**Problem requirements**
The expected output is each line below containing "floor", copied in full.

Data excerpts
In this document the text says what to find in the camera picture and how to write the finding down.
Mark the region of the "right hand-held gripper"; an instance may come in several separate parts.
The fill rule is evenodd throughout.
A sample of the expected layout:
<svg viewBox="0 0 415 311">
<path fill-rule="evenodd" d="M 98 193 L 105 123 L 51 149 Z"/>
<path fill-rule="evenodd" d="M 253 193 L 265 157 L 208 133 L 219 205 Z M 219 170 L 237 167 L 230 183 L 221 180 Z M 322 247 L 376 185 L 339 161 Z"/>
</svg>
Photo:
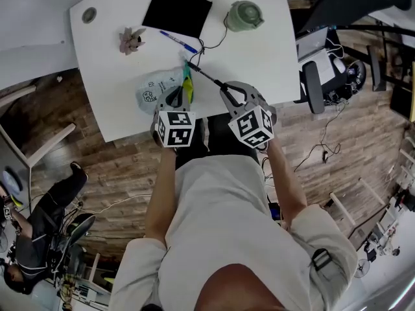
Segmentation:
<svg viewBox="0 0 415 311">
<path fill-rule="evenodd" d="M 233 92 L 243 95 L 239 100 L 233 96 Z M 228 109 L 230 115 L 239 115 L 233 118 L 228 126 L 236 138 L 250 148 L 257 148 L 274 138 L 274 125 L 276 114 L 270 108 L 263 108 L 260 105 L 265 99 L 258 90 L 250 84 L 240 81 L 225 82 L 220 96 Z M 244 111 L 244 105 L 253 102 L 258 105 L 249 111 Z"/>
</svg>

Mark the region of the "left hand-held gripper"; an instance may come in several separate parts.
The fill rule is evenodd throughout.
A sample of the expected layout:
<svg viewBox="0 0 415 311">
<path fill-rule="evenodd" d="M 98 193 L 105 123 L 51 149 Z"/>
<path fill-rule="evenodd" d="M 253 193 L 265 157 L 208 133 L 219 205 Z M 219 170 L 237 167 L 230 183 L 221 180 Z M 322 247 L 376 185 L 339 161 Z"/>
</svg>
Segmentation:
<svg viewBox="0 0 415 311">
<path fill-rule="evenodd" d="M 150 127 L 150 134 L 157 145 L 164 148 L 190 146 L 196 113 L 189 111 L 189 107 L 189 97 L 184 88 L 171 87 L 159 96 Z"/>
</svg>

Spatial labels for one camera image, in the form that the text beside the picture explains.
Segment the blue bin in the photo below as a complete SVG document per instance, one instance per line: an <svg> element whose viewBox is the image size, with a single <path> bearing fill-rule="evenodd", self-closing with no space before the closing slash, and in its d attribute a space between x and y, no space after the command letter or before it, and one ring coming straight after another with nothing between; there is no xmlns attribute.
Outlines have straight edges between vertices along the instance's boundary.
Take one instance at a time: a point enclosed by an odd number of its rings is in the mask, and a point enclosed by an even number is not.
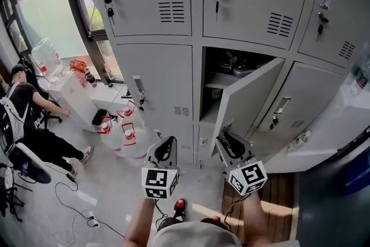
<svg viewBox="0 0 370 247"><path fill-rule="evenodd" d="M342 176L346 194L355 193L370 185L370 147L345 166Z"/></svg>

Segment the locker vent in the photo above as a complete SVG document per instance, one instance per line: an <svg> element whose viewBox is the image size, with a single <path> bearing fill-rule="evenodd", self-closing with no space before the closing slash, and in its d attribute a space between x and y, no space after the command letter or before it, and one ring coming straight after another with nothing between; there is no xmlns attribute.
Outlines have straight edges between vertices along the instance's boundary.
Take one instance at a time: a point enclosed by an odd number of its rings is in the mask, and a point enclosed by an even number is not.
<svg viewBox="0 0 370 247"><path fill-rule="evenodd" d="M289 37L293 19L281 14L271 13L268 21L267 32L271 34Z"/></svg>
<svg viewBox="0 0 370 247"><path fill-rule="evenodd" d="M343 57L344 59L349 60L349 58L352 56L353 51L354 51L355 48L356 47L352 43L349 43L348 41L345 41L342 48L341 48L341 51L339 52L339 55L341 57Z"/></svg>
<svg viewBox="0 0 370 247"><path fill-rule="evenodd" d="M300 128L305 123L304 120L295 120L293 124L291 124L291 128Z"/></svg>
<svg viewBox="0 0 370 247"><path fill-rule="evenodd" d="M159 2L161 23L184 23L184 2Z"/></svg>
<svg viewBox="0 0 370 247"><path fill-rule="evenodd" d="M181 148L183 148L183 149L191 149L191 146L190 145L181 145Z"/></svg>
<svg viewBox="0 0 370 247"><path fill-rule="evenodd" d="M174 110L175 110L175 114L176 115L183 115L183 116L189 116L190 112L189 112L189 108L185 108L185 107L178 107L178 106L175 106L173 107Z"/></svg>

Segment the human arm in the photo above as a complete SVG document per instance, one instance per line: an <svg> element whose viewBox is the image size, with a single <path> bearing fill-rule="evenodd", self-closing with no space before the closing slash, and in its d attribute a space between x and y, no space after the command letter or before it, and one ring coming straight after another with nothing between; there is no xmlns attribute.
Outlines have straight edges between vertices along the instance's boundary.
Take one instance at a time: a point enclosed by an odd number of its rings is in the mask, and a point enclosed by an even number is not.
<svg viewBox="0 0 370 247"><path fill-rule="evenodd" d="M122 247L145 247L148 243L153 220L154 200L145 198L136 208L128 226Z"/></svg>
<svg viewBox="0 0 370 247"><path fill-rule="evenodd" d="M32 95L32 101L43 109L51 112L56 112L64 116L69 116L68 109L58 107L51 101L44 99L38 92L34 92L34 94Z"/></svg>
<svg viewBox="0 0 370 247"><path fill-rule="evenodd" d="M267 222L258 193L253 192L243 203L244 234L247 246L262 247L269 245Z"/></svg>

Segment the wooden floor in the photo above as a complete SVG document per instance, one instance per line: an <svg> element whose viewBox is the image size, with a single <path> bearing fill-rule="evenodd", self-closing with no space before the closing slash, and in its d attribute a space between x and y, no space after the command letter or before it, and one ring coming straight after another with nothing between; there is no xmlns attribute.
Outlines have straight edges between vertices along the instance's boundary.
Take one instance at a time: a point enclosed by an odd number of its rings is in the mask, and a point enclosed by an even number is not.
<svg viewBox="0 0 370 247"><path fill-rule="evenodd" d="M289 240L293 208L293 174L268 174L268 180L264 187L258 191L261 205L268 222L269 239L271 242L283 242ZM234 188L225 182L222 212L226 215L233 202L240 199L240 195ZM244 240L243 230L243 203L234 205L231 215L226 222L230 224L231 231L238 236L242 243Z"/></svg>

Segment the power socket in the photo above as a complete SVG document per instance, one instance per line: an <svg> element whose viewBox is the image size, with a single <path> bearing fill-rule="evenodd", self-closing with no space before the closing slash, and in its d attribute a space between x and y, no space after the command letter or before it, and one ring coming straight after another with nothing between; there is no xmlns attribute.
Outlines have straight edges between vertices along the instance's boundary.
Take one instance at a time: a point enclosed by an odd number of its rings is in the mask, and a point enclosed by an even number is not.
<svg viewBox="0 0 370 247"><path fill-rule="evenodd" d="M221 89L212 89L210 96L212 99L218 99L221 96Z"/></svg>
<svg viewBox="0 0 370 247"><path fill-rule="evenodd" d="M93 212L91 210L89 210L88 217L92 217L92 216L95 217L95 215L93 214ZM89 225L93 226L95 224L98 225L98 226L95 226L95 227L100 227L100 223L96 219L90 220Z"/></svg>

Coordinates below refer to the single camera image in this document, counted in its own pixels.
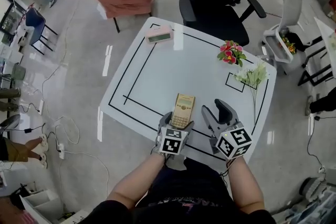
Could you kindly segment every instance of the gray chair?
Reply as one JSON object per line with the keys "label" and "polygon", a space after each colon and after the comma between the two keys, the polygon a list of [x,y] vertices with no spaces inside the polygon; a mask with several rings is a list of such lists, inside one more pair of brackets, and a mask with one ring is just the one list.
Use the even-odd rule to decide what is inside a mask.
{"label": "gray chair", "polygon": [[44,19],[44,17],[34,8],[31,8],[29,11],[27,11],[26,13],[26,26],[32,26],[34,27],[34,32],[33,35],[31,36],[31,39],[29,41],[29,45],[31,45],[34,49],[36,49],[39,53],[43,54],[44,53],[42,51],[40,51],[39,49],[37,49],[34,44],[37,41],[41,41],[41,43],[46,46],[49,50],[52,51],[52,49],[41,40],[41,37],[43,37],[45,40],[48,40],[46,37],[44,37],[43,34],[43,30],[44,27],[47,27],[51,32],[53,32],[55,35],[57,35],[57,33],[55,31],[53,31],[50,27],[48,27],[46,25],[46,20]]}

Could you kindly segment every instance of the white shoe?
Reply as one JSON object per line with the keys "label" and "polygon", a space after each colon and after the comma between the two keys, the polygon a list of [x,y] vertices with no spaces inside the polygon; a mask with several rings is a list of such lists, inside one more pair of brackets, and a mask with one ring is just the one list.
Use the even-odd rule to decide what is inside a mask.
{"label": "white shoe", "polygon": [[55,3],[55,0],[52,0],[49,2],[49,8],[51,8],[53,6],[53,4]]}
{"label": "white shoe", "polygon": [[42,160],[40,160],[40,163],[42,164],[43,168],[47,169],[48,163],[47,163],[47,155],[42,153],[41,155]]}
{"label": "white shoe", "polygon": [[48,144],[47,136],[45,134],[42,134],[40,138],[42,138],[41,147],[42,147],[43,152],[48,151],[49,144]]}

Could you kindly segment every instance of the pink flower bouquet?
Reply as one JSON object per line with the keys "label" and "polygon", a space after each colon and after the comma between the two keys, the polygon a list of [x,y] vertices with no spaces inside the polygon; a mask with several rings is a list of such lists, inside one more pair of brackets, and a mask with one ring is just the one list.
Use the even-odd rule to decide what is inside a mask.
{"label": "pink flower bouquet", "polygon": [[232,65],[235,63],[236,65],[243,66],[243,62],[241,59],[246,59],[245,54],[243,54],[243,47],[238,43],[234,43],[232,40],[225,41],[225,45],[220,47],[221,52],[217,55],[217,58],[220,61],[224,61]]}

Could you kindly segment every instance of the white marker cube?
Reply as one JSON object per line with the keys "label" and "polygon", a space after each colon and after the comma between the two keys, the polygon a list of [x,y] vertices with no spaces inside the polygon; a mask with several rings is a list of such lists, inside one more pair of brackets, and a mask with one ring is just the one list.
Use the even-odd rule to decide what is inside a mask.
{"label": "white marker cube", "polygon": [[161,128],[160,134],[160,152],[178,155],[183,147],[184,140],[188,132],[175,129]]}
{"label": "white marker cube", "polygon": [[236,157],[243,156],[251,144],[251,137],[242,127],[221,133],[216,148],[218,148],[227,159],[235,159]]}

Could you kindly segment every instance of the person's left arm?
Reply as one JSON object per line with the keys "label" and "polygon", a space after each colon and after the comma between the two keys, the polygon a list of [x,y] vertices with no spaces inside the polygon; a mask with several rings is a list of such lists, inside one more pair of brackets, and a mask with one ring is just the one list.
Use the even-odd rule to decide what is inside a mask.
{"label": "person's left arm", "polygon": [[116,184],[107,200],[118,201],[128,209],[134,208],[149,190],[163,167],[164,161],[165,157],[160,154],[150,155],[140,166]]}

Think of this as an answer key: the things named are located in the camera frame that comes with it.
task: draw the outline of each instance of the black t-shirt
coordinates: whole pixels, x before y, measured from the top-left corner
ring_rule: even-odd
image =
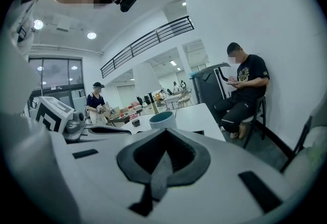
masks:
[[[237,69],[237,80],[247,82],[259,77],[270,79],[265,61],[257,55],[249,55],[245,62],[241,63]],[[232,92],[232,97],[254,102],[256,99],[264,96],[265,92],[266,86],[244,87]]]
[[[105,105],[105,103],[104,103],[103,97],[101,95],[100,95],[100,98],[98,99],[94,95],[93,95],[93,97],[91,97],[91,95],[89,94],[87,96],[86,105],[96,109],[97,106]]]

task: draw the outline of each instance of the navy blue shirt
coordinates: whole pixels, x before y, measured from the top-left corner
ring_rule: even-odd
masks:
[[[86,105],[96,109],[97,106],[105,105],[105,103],[104,103],[103,97],[101,95],[100,95],[100,98],[97,99],[94,95],[93,95],[93,97],[91,97],[91,95],[89,94],[87,96]]]

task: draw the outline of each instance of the large gray container
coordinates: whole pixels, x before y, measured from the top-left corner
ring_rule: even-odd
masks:
[[[225,91],[223,88],[223,81],[227,81],[221,71],[221,67],[230,67],[228,63],[221,63],[203,69],[192,76],[195,95],[198,103],[205,103],[209,108],[214,119],[218,121],[217,112],[215,111],[215,104],[217,101],[223,99]]]

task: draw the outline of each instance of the railing
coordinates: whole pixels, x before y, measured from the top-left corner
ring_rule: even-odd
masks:
[[[109,62],[107,62],[101,68],[102,78],[105,78],[119,66],[123,65],[140,53],[143,53],[147,49],[166,41],[169,38],[191,30],[194,30],[194,27],[189,16],[185,16],[151,31],[150,33],[131,43],[125,49],[116,54]]]

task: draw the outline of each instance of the beige pants
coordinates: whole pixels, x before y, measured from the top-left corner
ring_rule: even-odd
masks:
[[[99,114],[92,111],[90,111],[89,114],[93,125],[95,124],[107,125],[107,119],[103,114]]]

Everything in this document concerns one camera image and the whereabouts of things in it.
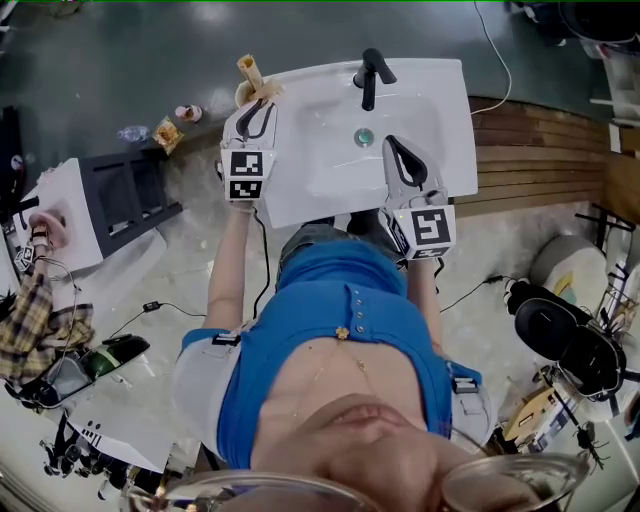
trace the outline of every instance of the white box
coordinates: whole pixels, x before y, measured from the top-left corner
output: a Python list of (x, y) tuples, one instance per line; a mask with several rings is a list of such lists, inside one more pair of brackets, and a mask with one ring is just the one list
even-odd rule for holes
[(393, 210), (388, 225), (408, 260), (439, 258), (456, 243), (453, 205)]
[(273, 169), (276, 152), (259, 149), (223, 149), (224, 198), (227, 201), (257, 201)]

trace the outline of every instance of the necklace
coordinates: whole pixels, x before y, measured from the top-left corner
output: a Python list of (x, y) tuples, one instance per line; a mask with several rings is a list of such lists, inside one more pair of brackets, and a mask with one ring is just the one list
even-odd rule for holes
[(291, 430), (293, 430), (293, 428), (296, 426), (296, 423), (298, 422), (298, 414), (300, 412), (300, 404), (302, 404), (302, 401), (305, 398), (307, 398), (309, 393), (311, 393), (314, 385), (316, 384), (316, 382), (320, 378), (320, 375), (322, 375), (322, 373), (324, 372), (325, 367), (327, 367), (329, 365), (329, 363), (334, 358), (334, 356), (336, 355), (338, 350), (342, 350), (342, 352), (347, 354), (347, 356), (355, 363), (355, 365), (358, 368), (358, 370), (360, 370), (360, 372), (362, 372), (362, 374), (364, 375), (364, 378), (365, 378), (365, 381), (367, 383), (367, 387), (369, 388), (369, 391), (371, 391), (371, 394), (373, 396), (377, 396), (375, 391), (373, 390), (373, 386), (371, 386), (371, 381), (369, 380), (369, 374), (367, 373), (366, 365), (364, 364), (364, 362), (361, 359), (357, 359), (356, 357), (354, 357), (354, 355), (349, 350), (347, 350), (346, 347), (344, 346), (344, 344), (342, 343), (343, 341), (345, 341), (347, 339), (348, 336), (349, 336), (349, 329), (347, 329), (346, 327), (338, 327), (336, 329), (336, 338), (338, 338), (338, 342), (336, 343), (336, 346), (331, 351), (331, 353), (325, 358), (324, 361), (322, 361), (320, 368), (318, 369), (316, 374), (313, 376), (313, 378), (311, 379), (311, 381), (307, 385), (304, 394), (300, 397), (300, 400), (298, 400), (298, 403), (296, 404), (296, 407), (293, 410), (293, 422), (291, 424)]

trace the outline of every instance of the snack package
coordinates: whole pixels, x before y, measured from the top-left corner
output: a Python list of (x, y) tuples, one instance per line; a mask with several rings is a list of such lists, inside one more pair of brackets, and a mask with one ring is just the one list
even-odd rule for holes
[(171, 154), (178, 142), (182, 140), (182, 137), (184, 137), (184, 133), (178, 130), (178, 127), (173, 124), (168, 116), (160, 121), (160, 124), (153, 131), (153, 140), (164, 148), (167, 155)]

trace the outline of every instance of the wooden slat
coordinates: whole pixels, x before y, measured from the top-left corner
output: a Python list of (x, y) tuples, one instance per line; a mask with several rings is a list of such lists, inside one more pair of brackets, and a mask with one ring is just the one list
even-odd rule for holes
[(605, 176), (603, 206), (640, 224), (640, 160), (612, 154)]
[(587, 190), (582, 192), (565, 192), (559, 194), (543, 194), (538, 196), (517, 197), (512, 199), (497, 199), (494, 201), (481, 201), (478, 203), (456, 204), (457, 217), (470, 217), (485, 213), (504, 212), (547, 206), (558, 203), (575, 203), (578, 201), (599, 201), (600, 190)]
[(473, 196), (456, 198), (455, 204), (475, 203), (494, 199), (521, 198), (540, 194), (558, 194), (561, 192), (582, 192), (585, 190), (600, 190), (602, 184), (598, 181), (580, 183), (531, 183), (527, 185), (503, 185), (483, 187)]
[(478, 173), (479, 187), (527, 183), (602, 182), (602, 173), (589, 171), (508, 171)]
[[(495, 100), (486, 98), (469, 98), (469, 106), (471, 111), (479, 110), (482, 108), (491, 107), (496, 104)], [(532, 119), (541, 119), (543, 121), (555, 121), (565, 124), (573, 124), (587, 130), (594, 131), (602, 136), (608, 132), (608, 127), (603, 123), (592, 121), (586, 117), (578, 116), (576, 114), (569, 114), (561, 110), (555, 110), (551, 108), (539, 107), (536, 105), (528, 105), (526, 103), (518, 103), (515, 101), (508, 101), (500, 107), (483, 112), (483, 115), (490, 116), (511, 116), (511, 117), (529, 117)]]
[(623, 151), (640, 151), (640, 129), (620, 128), (620, 147)]
[(476, 146), (543, 146), (550, 148), (603, 151), (606, 146), (592, 140), (576, 139), (551, 133), (522, 132), (515, 130), (484, 130), (473, 132)]
[(550, 133), (564, 135), (581, 140), (591, 140), (601, 146), (609, 147), (608, 134), (594, 132), (579, 126), (557, 121), (544, 121), (529, 117), (509, 117), (499, 115), (477, 114), (472, 118), (474, 129), (487, 130), (516, 130), (525, 132)]
[(509, 172), (509, 171), (590, 171), (603, 172), (605, 162), (555, 162), (548, 160), (512, 160), (508, 162), (480, 162), (478, 172)]
[(606, 153), (579, 149), (535, 148), (526, 146), (478, 146), (478, 162), (509, 162), (512, 160), (557, 160), (563, 162), (605, 162)]

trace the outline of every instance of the concrete floor
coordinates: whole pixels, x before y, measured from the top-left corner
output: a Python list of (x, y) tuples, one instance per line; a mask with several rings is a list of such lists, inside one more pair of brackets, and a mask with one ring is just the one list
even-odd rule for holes
[[(576, 41), (549, 47), (511, 5), (480, 2), (512, 99), (610, 118), (589, 103), (592, 89), (608, 97), (602, 64)], [(125, 149), (118, 130), (153, 128), (179, 104), (201, 105), (209, 122), (225, 117), (245, 53), (271, 74), (356, 60), (374, 46), (388, 57), (460, 59), (469, 95), (506, 90), (471, 2), (98, 2), (61, 19), (49, 9), (18, 5), (0, 57), (0, 105), (20, 108), (27, 190), (67, 158)]]

**Output of the task**
Segment the wooden floor in the photo above as a complete SVG document per instance, one instance per line: an <svg> element whose viewBox is the image size, with a single <path> bearing fill-rule="evenodd", self-closing with no space before the closing slash, and in its d attribute a space between x and y, no space after the command letter or before it, and one ring coming straight after another with nothing between; there is no xmlns attribute.
trace the outline of every instance of the concrete floor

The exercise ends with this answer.